• The task: From the records below, copy each line that has the word "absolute" in it.

(Extracted records)

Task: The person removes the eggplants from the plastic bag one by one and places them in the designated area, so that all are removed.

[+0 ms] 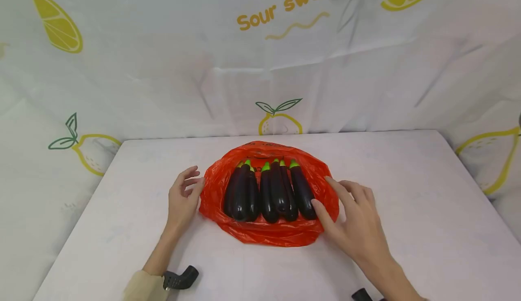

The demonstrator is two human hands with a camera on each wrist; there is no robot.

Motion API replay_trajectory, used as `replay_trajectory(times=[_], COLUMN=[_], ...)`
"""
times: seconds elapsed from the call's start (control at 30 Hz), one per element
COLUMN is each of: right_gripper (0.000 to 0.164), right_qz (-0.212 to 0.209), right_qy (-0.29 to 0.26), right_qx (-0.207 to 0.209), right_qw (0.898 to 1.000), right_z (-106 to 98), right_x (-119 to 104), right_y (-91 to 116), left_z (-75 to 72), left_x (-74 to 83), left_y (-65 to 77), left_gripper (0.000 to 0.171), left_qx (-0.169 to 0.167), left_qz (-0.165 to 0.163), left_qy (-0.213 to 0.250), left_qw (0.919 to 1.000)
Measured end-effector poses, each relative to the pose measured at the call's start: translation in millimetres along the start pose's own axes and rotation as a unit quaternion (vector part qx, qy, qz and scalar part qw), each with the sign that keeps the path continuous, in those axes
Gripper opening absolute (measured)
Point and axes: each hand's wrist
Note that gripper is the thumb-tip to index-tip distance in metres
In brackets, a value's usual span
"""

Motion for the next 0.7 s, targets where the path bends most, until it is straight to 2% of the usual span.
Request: replay_trajectory(times=[0.13,0.3,0.5,0.7], right_gripper=[0.058,0.055,0.054,0.055], right_qz=[0.001,0.011,0.024,0.035], right_qy=[-0.038,-0.073,-0.108,-0.114], right_qx=[0.007,0.001,-0.003,-0.028], right_qw=[0.999,0.997,0.994,0.993], right_z=[3.7,8.5,13.8,20.2], right_x=[-6.2,-12.3,-17.7,-25.2], right_y=[-3.9,-7.1,-11.4,-15.5], left_z=[4.1,9.5,15.8,16.1], left_x=[-11.4,-20.4,-24.1,-27.7], left_y=[-4.3,-6.3,-9.1,-10.1], left_gripper=[0.039,0.028,0.017,0.012], left_qx=[0.027,0.044,0.056,0.049], left_qz=[0.014,0.028,0.040,0.046], left_qy=[0.050,0.075,0.071,0.040], left_qw=[0.9983,0.9958,0.9951,0.9970])
Point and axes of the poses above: each hand's wrist, its own y-axis away from the middle knuckle, its own z-axis out of the palm, x = y × z, and after that the axes turned 3 degrees about -x, right-handed
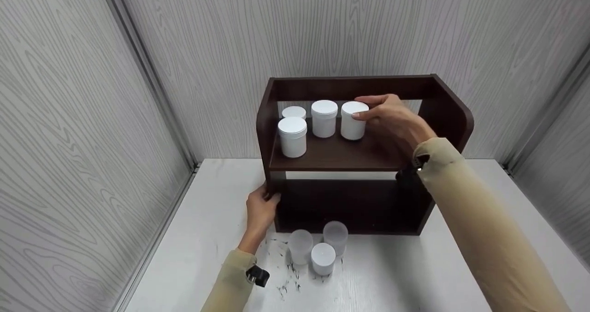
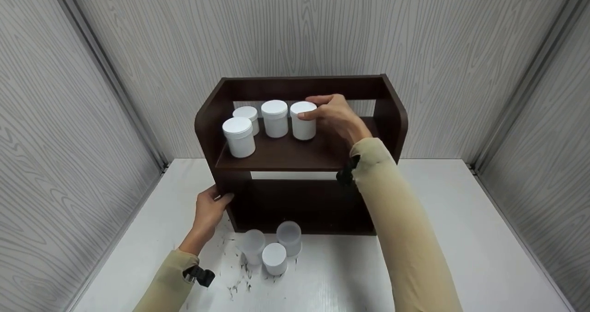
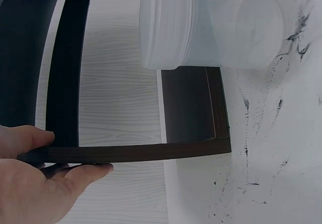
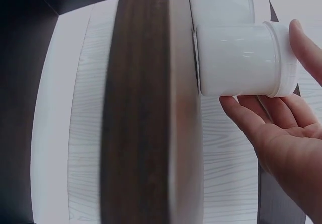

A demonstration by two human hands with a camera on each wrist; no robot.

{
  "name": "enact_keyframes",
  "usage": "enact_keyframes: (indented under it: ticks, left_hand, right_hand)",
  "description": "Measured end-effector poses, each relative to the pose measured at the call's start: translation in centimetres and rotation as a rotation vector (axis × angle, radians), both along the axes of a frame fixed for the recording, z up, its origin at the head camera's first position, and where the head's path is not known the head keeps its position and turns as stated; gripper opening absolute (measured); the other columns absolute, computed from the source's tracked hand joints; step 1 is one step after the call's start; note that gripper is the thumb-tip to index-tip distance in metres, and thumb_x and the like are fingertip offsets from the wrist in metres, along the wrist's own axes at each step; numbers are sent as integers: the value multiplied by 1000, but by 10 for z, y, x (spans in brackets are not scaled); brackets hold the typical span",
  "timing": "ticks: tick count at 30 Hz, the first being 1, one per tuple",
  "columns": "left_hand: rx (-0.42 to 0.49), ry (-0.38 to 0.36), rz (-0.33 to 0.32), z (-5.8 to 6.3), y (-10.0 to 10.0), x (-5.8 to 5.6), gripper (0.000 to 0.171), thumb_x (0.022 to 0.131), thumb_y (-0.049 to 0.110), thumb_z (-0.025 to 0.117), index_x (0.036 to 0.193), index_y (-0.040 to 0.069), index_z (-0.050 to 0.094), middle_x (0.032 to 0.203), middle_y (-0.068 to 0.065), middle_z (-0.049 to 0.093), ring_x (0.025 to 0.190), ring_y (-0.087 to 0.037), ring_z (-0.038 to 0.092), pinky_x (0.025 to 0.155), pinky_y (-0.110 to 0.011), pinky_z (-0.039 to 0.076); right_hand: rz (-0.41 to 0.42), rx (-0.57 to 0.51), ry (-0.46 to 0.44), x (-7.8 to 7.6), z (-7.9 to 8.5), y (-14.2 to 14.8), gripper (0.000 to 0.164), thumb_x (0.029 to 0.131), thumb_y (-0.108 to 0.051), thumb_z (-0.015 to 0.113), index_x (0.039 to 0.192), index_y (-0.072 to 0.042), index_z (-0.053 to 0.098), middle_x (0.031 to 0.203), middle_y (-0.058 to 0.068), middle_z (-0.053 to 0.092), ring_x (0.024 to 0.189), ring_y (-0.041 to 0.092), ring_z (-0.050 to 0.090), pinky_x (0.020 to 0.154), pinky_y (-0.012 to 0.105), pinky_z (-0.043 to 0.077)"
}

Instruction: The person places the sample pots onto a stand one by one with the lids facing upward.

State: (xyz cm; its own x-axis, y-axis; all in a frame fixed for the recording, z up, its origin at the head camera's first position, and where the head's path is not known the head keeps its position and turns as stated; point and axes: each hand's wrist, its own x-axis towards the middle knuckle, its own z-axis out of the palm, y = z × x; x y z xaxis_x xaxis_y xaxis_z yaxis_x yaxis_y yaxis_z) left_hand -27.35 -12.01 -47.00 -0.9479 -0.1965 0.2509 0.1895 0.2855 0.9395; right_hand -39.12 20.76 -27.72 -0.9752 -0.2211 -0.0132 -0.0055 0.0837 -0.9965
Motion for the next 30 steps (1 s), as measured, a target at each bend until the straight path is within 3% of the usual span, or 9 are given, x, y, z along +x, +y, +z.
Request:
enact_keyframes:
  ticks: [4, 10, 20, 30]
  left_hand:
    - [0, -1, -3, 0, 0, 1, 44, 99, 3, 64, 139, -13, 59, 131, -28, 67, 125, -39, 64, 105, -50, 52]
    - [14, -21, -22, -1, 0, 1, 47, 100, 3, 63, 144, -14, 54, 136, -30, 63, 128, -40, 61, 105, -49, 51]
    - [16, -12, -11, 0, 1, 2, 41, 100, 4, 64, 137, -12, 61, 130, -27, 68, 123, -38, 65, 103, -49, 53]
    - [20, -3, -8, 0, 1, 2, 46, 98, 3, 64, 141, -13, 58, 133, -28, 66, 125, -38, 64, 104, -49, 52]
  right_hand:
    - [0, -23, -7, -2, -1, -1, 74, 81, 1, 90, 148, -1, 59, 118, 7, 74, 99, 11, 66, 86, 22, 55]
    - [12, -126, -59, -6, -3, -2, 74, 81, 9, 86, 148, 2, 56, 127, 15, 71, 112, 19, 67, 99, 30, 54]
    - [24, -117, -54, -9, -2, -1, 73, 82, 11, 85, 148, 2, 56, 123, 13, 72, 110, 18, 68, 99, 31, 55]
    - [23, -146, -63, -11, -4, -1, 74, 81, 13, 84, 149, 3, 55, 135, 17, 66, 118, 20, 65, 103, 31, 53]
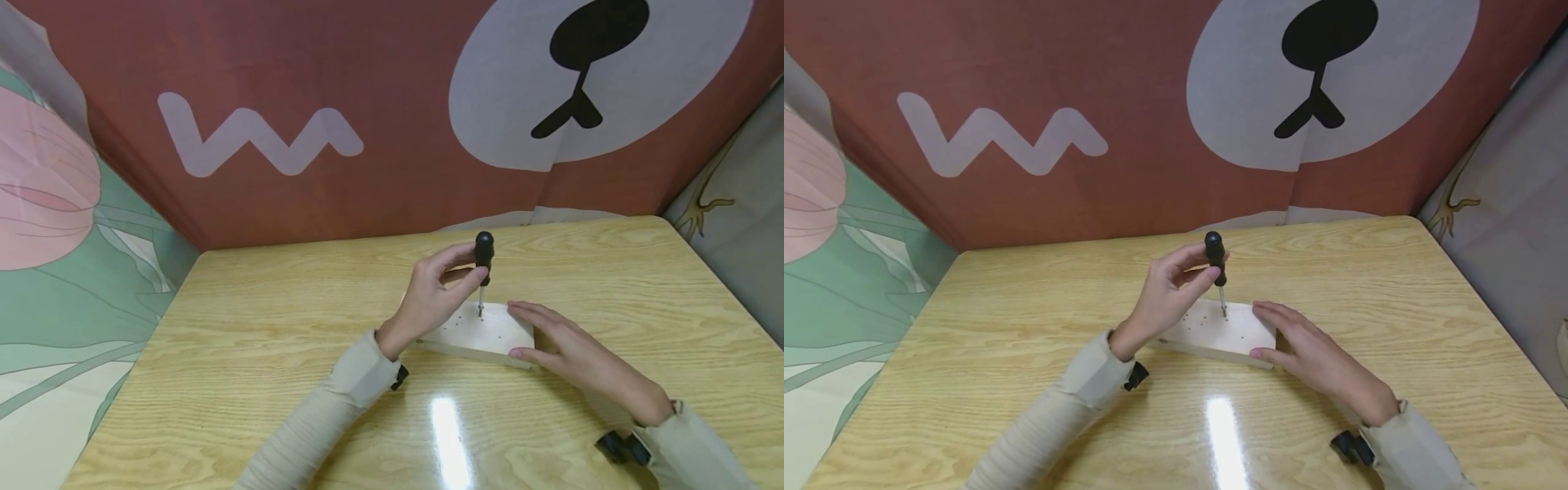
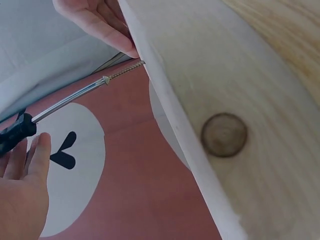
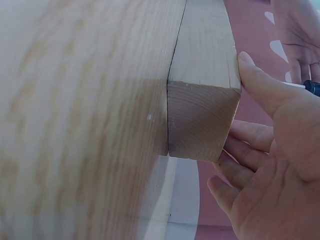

• Output of the task:
Gripper opening absolute (measured)
  "description": "Measured end-effector poses, each relative to the pose measured at the call's start: translation in centimetres and rotation as a rotation vector (axis × angle, radians), both along the axes of a frame fixed for the recording, z up, its origin at the head camera's first position, and where the head's path is not known the head keeps its position and turns as stated; gripper opening absolute (measured); the other columns absolute, computed from the source's tracked hand joints; step 1 is one step after the call's start; note that gripper is the thumb-tip to index-tip distance in metres, and thumb_x and the like are fingertip offsets from the wrist in metres, along the wrist's own axes at each step; numbers are sent as integers: the value multiplied by 1000, but by 10 for z, y, x (spans in brackets are not scaled); brackets hold the typical span",

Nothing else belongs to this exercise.